Presiden Ukraina Volodymyr Zelensky mengatakan kepada delegasi tersebut pada hari Jumat bahwa ia tidak akan melakukan pembicaraan dengan Rusia selama mereka masih menduduki tanah Ukraina.
Putin mengatakan kepada para pemimpin Afrika bahwa Ukraina selalu menolak melakukan pembicaraan.
Dalam pertemuan di St. Petersburg, Ramaphosa juga meminta kedua belah pihak untuk mengembalikan tawanan perang mereka, dan mengatakan anak-anak yang dibawa oleh Rusia harus dikembalikan ke rumah.
Putin telah dituduh melakukan kejahatan perang oleh Pengadilan Pidana Internasional atas pengusiran paksa ratusan anak Ukraina dari keluarga mereka selama pendudukan Rusia di Ukraina.
Ketika delegasi Afrika meminta agar anak-anak dikembalikan kepada keluarga mereka, Putin menginterupsi pidato mereka dan mengklaim bahwa Rusia melindungi mereka.
"Anak-anak adalah hal yang suci. Kami memindahkan mereka dari zona konflik, menyelamatkan nyawa dan kesehatan mereka," katanya. PBB mengatakan bahwa mereka memiliki bukti tentang transfer ilegal ratusan anak Ukraina ke Rusia.
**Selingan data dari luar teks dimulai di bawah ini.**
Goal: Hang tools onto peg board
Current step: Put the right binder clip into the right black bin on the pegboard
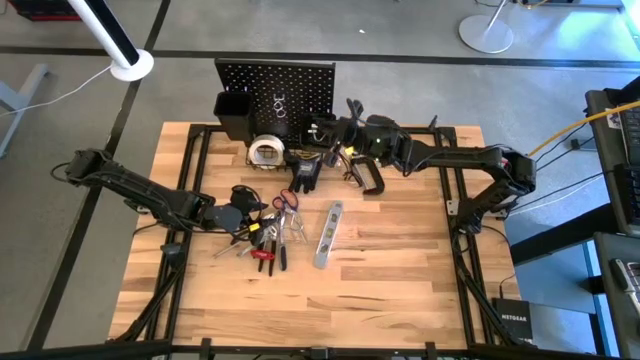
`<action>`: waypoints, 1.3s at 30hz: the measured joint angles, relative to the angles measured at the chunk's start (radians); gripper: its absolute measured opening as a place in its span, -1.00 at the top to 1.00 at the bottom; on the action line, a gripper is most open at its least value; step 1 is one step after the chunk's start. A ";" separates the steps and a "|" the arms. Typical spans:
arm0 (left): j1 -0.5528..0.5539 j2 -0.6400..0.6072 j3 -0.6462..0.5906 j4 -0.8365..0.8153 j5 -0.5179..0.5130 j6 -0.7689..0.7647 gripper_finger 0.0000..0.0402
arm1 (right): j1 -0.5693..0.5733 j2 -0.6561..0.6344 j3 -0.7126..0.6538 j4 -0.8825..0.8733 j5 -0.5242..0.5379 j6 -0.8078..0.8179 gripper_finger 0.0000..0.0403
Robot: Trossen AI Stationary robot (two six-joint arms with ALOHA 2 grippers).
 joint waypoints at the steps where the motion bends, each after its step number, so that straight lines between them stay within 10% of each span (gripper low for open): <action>1: 0.000 0.000 0.000 0.000 0.000 0.000 -0.30 | -0.008 0.000 0.000 0.000 -0.012 0.000 0.93; 18: 0.000 0.000 0.000 0.000 0.000 0.001 -0.30 | -0.019 0.068 0.000 0.091 -0.063 0.000 0.91; 39: 0.000 0.000 0.000 0.000 0.000 0.001 -0.30 | -0.018 0.059 0.000 -0.032 0.068 -0.003 0.33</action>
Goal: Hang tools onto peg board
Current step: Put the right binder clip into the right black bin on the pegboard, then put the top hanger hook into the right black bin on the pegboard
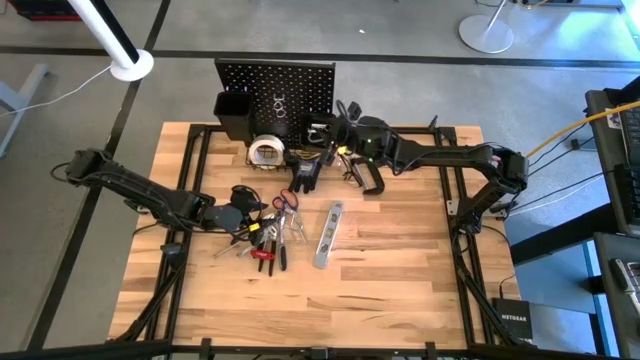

Ramaphosa juga memperingatkan Putin tentang dampak perang bagi Afrika, dan mengatakan bahwa perlu diselesaikan melalui diplomasi.
"Perang tidak bisa berlangsung selamanya. Semua perang harus diselesaikan dan berakhir pada suatu saat," katanya. "Dan kami di sini untuk menyampaikan pesan yang sangat jelas bahwa kami ingin perang ini diakhiri."
Perang tersebut telah sangat membatasi ekspor gandum dari Ukraina dan pupuk dari Rusia, yang telah mempengaruhi negara-negara Afrika secara khusus dan meningkatkan ketidakamanan pangan global.
Namun, Putin menyalahkan Barat atas krisis gandum tersebut - bukan perang di Ukraina - karena ia mengatakan hanya 3% dari ekspor gandum yang diizinkan dalam perjanjian yang disponsori oleh PBB untuk memastikan kelancaran lewat Laut Hitam telah diberikan kepada negara-negara termiskin di dunia.
Rusia telah berulang kali mengeluh bahwa sanksi-sanksi Barat membatasi ekspor pertanian Rusia. Juru bicara Kremlin, Dmitry Peskov, mengatakan bahwa tidak ada alasan untuk memperpanjang perjanjian gandum tersebut karena "sampai saat ini, apa yang telah dijanjikan kepada kami belum dilakukan".
Putin memuji apa yang ia sebut sebagai posisi seimbang Afrika mengenai perang tersebut, yang Rusia terus sebut sebagai "operasi militer khusus".
Delegasi Afrika, yang terdiri dari perwakilan dari Afrika Selatan, Mesir, Senegal, Republik Kongo, Komoro, Zambia, dan Uganda, dirancang secara khusus untuk mencakup beragam pandangan dalam konflik ini.
Afrika Selatan dan Uganda dianggap cenderung mendukung Rusia, sementara Zambia dan Komoro lebih dekat dengan Barat. Mesir, Senegal, dan Republik Kongo-Brazzaville telah tetap netral.
Negara-negara Afrika pada dasarnya melihat konflik ini sebagai pertarungan antara Rusia dan Barat.
Delegasi tersebut juga bertemu dengan para pemimpin Ukraina pada hari Jumat, di mana Ramaphosa memperingatkan bahwa perang di Eropa telah mempengaruhi antara 1,2 hingga 1,3 miliar orang di Afrika.
Setelah para pemimpin mendarat, sirene serangan udara berbunyi di ibukota Ukraina, Kyiv, yang Menlu Ukraina Dmytro Kuleba mengatakan menunjukkan bahwa Putin menginginkan "lebih banyak perang".
Selama pertemuan mereka, Zelensky mengatakan kepada delegasi bahwa "hasil penting dari misi Anda" adalah memediasi pembebasan tahanan politik yang ditahan oleh Rusia.
Pertemuan ini terjadi dalam suasana ketegangan yang meningkat antara Rusia dan Ukraina, saat Ukraina meluncurkan serangan baliknya di dekat wilayah Bakhmut.
Rusia telah mengklaim bahwa serangan balik tersebut gagal, tetapi Kyiv mengatakan bahwa mereka telah merebut kembali sekitar 100 km persegi wilayah di front selatannya.